Practical Technology

for practical people.

Cache 101: What your Mother should have told you

| 0 comments

The easiest way to give any computer more oomph is to add a cache. In the eternal race of CPU vs. memory access speeds, CPUs win hands down. Modern CPUs need information faster than memory can provide and much faster than hard disk allow. The way to provide datastarved processors with their minimum daily requirement of bytes is to dedicate a high-speed chunk of memory to storing information for the CPU: a cache.Normally, we think of caches as speeding up disk accesses by storing high-demand information in RAM memory where it can be snagged in nanoseconds instead of milliseconds. While this is important, caches are equally vital for supplying the CPU with data faster than it can be accessed from main memory.

When processors clunked along at a measy 10MHz, memory caching wasn’t that important; everything in the system was slow. With the coming of faster processors, like the 80386, those days are gone. CPUs were forced to wait for a clock cycle for data hence the phrase “wait state.”

Let’s look at a real-world example. A 25MHz 386 has a clock cycle time of 40ns. That’s the least amount of time the CPU needs for its fastest instruction. Usually, the CPU takes two cycles to read or write to memory. To keep up with the CPU when running flat out, you would need memory with 80ns access times. Which, as it happens, is perhaps the most-common fast dynamic RAM (DRAM) around.

Unfortunately, it isn’t that simple. DRAM has to be recharged every time it’s used, and the recharge time is typically 90 percent of the access time. Get the picture? An 80ns DRAM chip has a cycle time of 152ns. That’s already too slow, but DRAM has to pay another performance penalty: DRAM chips must be refreshed frequently or they lose their stored data. Typically, this puts about an additional 8 to 10 percent bite on performance. Ouch.

There are ways around this problem. Interleaved memory separates memory into banks. In motherboards with two banks, even-numbered memory locations are assigned to one bank while their odd-numbered brethren are assigned to the other bank. When data is read sequentially, this reduces wait states since data is picked up first from one bank and then the other. This gives each bank enough time to take care of its housekeeping chores before being called on again for access.

Data isn’t always accessed in such a straightforward manner, however. When it’s not, and the CPU needs data kept in two different locations in the same bank, the CPU will again waste clock cycles waiting for memory.

PAGING COMMANDER DATA

Paging is another attempt to overcome memory speed hurdles. In paging, memory is addressed not by absolute location, but by memory sectors of “pages.” Data addresses in memory aren’t shifted dynamically, instead, the memory address is static, thus this scheme’s other name, ‘static column.”

As long as the data can be found in a single page, typically 2K in size, the system doesn’t waste time. Once the CPU asks for data outside the current page, all the usual problems of slow memory reappear.

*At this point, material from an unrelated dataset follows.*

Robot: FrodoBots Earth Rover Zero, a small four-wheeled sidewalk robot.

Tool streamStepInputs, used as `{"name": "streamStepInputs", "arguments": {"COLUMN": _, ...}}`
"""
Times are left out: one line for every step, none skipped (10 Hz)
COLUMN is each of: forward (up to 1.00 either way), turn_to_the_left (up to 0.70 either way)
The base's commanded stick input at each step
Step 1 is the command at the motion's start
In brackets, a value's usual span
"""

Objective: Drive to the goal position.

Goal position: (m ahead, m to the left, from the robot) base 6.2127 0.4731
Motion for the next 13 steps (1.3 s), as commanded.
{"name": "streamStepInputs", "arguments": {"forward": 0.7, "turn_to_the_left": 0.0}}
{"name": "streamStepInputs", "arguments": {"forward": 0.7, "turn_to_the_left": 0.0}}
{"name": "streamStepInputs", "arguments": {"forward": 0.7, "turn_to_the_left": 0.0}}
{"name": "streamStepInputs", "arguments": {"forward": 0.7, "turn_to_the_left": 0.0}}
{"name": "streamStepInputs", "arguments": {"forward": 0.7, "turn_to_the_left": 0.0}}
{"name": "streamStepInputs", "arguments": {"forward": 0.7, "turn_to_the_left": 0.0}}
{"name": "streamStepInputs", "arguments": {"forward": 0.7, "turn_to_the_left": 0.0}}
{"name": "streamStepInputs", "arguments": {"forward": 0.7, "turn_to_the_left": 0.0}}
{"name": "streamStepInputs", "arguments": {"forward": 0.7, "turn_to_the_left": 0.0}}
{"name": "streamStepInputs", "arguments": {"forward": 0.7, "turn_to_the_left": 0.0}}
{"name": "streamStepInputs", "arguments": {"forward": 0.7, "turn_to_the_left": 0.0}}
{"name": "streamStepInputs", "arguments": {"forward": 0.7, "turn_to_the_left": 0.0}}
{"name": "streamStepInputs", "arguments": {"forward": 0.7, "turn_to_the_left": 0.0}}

While both interleaving and paging help, neither is enough to avoid wasteful wait states completely. In fact, they’re often combined to wring the most benefit from each approach, but caching is the solution most effective at eliminating all but a fraction of performance-draining wait states.

Cache success is usually measured by the percent of memory accesses that find a needed byte of information in the cache. Every time the CPU gets the required data, the cache is said to have a hit. Cache efficiency is judged like a baseball player’s batting average. The number of hits compared to the number of times the CPU asks for data gives the cache its “hits ratio.” Unlike Wade Boggs or George Brett, an average hovering around .350 stinks for a cache. Successful caches should have a hit ratio above 90 percent, or in baseball terms, a cache should bat above .900. Ted Williams, eat your heart out.

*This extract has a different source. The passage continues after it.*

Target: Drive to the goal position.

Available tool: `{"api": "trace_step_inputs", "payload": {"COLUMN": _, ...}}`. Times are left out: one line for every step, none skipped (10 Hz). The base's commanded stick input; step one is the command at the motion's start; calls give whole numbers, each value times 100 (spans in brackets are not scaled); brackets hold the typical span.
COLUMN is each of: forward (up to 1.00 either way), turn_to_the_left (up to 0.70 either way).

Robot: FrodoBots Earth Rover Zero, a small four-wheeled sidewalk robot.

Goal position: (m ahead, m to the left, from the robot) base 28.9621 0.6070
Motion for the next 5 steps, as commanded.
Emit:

It takes more than a high average to make a good ballplayer or cache, though. An all-star cache needs a good balance of four factors. These are: 1) hit ratio, 2) hit speed, 3) miss speed, and that all-important one, 4) cost.

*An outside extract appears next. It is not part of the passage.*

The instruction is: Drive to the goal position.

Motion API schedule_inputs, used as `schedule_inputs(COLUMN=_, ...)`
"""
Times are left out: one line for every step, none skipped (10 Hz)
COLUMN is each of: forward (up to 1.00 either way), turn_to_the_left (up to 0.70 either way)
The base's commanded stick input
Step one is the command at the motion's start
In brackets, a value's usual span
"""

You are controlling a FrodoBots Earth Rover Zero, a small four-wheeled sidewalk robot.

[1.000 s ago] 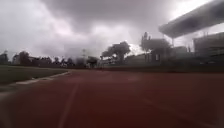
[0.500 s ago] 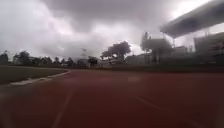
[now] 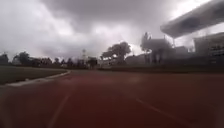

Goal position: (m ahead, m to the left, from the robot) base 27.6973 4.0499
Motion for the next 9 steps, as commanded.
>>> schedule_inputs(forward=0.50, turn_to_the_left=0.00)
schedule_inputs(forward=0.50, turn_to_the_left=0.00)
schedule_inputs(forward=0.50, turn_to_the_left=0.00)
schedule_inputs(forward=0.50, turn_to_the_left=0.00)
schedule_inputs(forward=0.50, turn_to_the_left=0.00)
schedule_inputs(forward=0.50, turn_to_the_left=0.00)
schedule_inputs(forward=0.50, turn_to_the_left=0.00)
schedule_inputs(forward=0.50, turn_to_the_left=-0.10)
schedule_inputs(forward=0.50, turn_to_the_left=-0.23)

Hit speed refers to how fast the cache can come back with data if it has the information in storage. Faster is always better here. The Ricky Hendersons of caching use 20ns SRAM. Unfortunately, SRAM, like star base stealers, don’t come cheap. No one ever said making an MVP cache was easy.

Miss speed is how long it takes a cache to report that the requested information isn’t within its confines. Slow miss-reporting can put any cache on the disabled list.

Cost can never be overlooked. Designing the best possible memory system is really quite simple: Just use the fastest SRAM you can find, get a good caching algorithm, and make it serve as both primary and secondary storage. The rub is that you’ll feel like you’re paying Darryl Strawberry’s salary out of your budget. It simply isn’t feasible to build this kind of system–the cost is too high.

CACHE TRADE-OFFS

For both developers and end users, cache size is often the first consideration. Arguments have raged for years over how big cache should be. The answer, and you’re going to hate this, is that it depends. There isn’t even a good rule of thumb. Bigger is better (the most often quoted guideline) is only true up to a point before you get into diminishing returns.

A cache’s hit ratio depends on a delicate balance of elements. At least as important as cache size is the size of data elements within the cache. These elements are called “data lines.”

In a simple cache, when the CPU calls for data, the cache controller–or memory management unit (MMU)–searches a tag list. The tag list can be thought of as an address list. Each tag is attached, by either pointers or a linked list, to the appropriate data line. Longer data lines increase cache efficiency more than large cache size. A 64-byte data-line design, for example, should be almost an order of magnitude more efficient than a 4-byte design in a 64K cache.

Again, though, there’s no easy way of determining the right mix of data-line length and cache size. The type of application and how these applications access memory are as important as any design considerations in finding the best possible cache. Compromise is a way of life in everything.

CACHES AND STILL MORE CACHES

Caches are classified by how they address data storage. The quick and dirty way is direct mapping. In direct mapping, the cache’s data lines have a one-to-one correspondence with the data addresses in memory or storage.

While direct mapping is popular, it has a weakness. Since the cache is usually smaller than memory, and always smaller than mass storage, each direct address line in the map corresponds to more than one section of memory. When the same cache line is used to refer to more than one part of memory or storage, performance drops through the floor. Adding insult to injury, this occurs even if there’s still free room in the cache.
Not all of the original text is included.